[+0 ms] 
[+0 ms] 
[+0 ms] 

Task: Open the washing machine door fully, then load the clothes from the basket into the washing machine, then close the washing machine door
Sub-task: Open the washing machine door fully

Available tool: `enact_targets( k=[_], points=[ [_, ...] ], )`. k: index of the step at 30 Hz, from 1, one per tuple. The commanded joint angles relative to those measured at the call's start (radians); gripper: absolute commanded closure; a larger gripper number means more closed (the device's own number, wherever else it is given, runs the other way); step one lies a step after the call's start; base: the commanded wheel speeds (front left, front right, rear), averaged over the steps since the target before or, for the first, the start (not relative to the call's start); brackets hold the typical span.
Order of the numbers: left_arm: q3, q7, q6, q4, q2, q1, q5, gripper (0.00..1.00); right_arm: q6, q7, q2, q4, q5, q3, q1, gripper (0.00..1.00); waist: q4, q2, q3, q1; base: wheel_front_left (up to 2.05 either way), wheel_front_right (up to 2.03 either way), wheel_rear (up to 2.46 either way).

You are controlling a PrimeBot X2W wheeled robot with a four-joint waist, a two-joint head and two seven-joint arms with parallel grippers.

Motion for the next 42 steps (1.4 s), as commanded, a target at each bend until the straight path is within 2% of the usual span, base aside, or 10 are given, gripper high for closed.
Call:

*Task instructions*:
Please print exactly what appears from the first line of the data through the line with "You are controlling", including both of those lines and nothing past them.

*Response area*:
[+0 ms] 
[+0 ms] 
[+0 ms] 

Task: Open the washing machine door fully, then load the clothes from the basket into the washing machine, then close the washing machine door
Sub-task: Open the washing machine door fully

Available tool: `enact_targets( k=[_], points=[ [_, ...] ], )`. k: index of the step at 30 Hz, from 1, one per tuple. The commanded joint angles relative to those measured at the call's start (radians); gripper: absolute commanded closure; a larger gripper number means more closed (the device's own number, wherever else it is given, runs the other way); step one lies a step after the call's start; base: the commanded wheel speeds (front left, front right, rear), averaged over the steps since the target before or, for the first, the start (not relative to the call's start); brackets hold the typical span.
Order of the numbers: left_arm: q3, q7, q6, q4, q2, q1, q5, gripper (0.00..1.00); right_arm: q6, q7, q2, q4, q5, q3, q1, gripper (0.00..1.00); waist: q4, q2, q3, q1; base: wheel_front_left (up to 2.05 either way), wheel_front_right (up to 2.03 either way), wheel_rear (up to 2.46 either way).

You are controlling a PrimeBot X2W wheeled robot with a four-joint waist, a two-joint head and two seven-joint arms with parallel grippers.

Besides this answer, nothing more is needed.